▶ DIRECTIONS FOR THIS TASK
Copy each line that includes the string "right" from the material into your answer.

++++++++++

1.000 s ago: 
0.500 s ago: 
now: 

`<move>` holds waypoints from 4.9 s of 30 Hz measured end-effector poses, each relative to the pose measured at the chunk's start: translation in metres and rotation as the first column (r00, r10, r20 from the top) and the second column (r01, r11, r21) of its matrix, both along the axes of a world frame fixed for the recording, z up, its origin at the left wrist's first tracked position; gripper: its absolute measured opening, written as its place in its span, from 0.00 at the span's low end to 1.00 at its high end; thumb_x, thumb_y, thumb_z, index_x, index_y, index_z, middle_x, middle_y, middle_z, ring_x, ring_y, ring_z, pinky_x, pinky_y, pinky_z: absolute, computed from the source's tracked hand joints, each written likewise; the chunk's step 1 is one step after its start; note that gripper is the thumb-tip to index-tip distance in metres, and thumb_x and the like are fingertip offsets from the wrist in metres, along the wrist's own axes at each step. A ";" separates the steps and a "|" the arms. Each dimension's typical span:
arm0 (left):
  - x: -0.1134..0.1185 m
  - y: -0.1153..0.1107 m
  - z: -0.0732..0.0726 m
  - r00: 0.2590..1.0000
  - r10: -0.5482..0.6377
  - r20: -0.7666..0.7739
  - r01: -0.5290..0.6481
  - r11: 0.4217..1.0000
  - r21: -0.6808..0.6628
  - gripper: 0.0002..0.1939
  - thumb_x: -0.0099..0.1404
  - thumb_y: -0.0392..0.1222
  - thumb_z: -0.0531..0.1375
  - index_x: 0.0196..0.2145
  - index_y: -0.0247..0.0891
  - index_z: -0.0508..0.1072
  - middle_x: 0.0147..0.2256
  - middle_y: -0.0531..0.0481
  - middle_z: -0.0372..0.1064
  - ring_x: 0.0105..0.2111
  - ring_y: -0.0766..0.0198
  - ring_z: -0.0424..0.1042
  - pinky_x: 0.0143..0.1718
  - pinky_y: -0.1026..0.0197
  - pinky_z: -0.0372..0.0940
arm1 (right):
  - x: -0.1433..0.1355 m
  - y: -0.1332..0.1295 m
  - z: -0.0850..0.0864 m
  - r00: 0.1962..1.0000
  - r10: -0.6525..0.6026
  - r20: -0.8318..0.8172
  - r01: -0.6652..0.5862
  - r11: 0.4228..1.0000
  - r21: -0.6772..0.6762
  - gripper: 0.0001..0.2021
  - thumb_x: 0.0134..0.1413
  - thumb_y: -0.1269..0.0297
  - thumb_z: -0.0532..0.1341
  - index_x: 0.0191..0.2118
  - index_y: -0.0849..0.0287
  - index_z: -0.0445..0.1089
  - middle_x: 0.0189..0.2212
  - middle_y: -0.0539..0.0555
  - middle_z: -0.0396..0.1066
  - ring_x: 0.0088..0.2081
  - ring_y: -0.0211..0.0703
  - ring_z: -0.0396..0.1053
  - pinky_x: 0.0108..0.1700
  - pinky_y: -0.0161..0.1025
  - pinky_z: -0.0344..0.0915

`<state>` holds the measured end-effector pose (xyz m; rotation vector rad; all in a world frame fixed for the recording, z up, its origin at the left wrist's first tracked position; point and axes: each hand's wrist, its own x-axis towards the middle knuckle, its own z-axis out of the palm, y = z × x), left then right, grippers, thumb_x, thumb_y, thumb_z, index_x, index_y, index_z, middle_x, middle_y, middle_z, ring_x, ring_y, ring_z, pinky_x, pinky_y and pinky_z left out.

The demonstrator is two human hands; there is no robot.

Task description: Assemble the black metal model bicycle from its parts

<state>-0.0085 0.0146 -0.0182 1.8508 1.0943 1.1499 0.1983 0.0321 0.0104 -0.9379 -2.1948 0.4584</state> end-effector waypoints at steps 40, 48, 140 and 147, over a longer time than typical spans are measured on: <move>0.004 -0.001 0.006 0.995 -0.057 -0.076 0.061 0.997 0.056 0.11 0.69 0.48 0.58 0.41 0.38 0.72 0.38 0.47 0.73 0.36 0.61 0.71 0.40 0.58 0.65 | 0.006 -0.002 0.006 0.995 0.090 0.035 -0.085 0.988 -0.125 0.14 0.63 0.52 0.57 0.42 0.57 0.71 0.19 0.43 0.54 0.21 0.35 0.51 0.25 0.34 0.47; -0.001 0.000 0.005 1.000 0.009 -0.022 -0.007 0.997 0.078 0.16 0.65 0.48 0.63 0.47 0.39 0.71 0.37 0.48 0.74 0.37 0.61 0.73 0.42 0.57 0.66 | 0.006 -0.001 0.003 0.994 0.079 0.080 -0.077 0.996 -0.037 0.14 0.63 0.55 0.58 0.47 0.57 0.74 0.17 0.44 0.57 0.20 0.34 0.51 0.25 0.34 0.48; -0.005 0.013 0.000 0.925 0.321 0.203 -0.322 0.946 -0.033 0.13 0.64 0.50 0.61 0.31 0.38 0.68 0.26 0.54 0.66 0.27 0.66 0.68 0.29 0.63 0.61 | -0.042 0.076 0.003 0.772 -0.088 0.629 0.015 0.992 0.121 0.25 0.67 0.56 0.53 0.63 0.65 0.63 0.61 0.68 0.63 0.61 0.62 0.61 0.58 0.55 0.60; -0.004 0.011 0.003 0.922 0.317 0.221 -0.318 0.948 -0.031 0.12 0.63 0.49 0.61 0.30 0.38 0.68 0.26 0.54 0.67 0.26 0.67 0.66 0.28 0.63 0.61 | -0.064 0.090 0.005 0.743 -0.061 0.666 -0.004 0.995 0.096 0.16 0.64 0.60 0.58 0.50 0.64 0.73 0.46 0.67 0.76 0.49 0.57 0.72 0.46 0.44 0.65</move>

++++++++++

▶ RESPONSE BOX
arm1 (right):
`<state>` holds the measured end-effector pose (xyz m; rotation vector rad; all in a world frame fixed for the recording, z up, its origin at the left wrist's first tracked position; point and axes: each hand's wrist, its own x-axis towards the middle knuckle, its own z-axis out of the palm, y = z × x), left then right, grippers, thumb_x, thumb_y, thumb_z, index_x, index_y, index_z, middle_x, middle_y, middle_z, ring_x, ring_y, ring_z, pinky_x, pinky_y and pinky_z left out.

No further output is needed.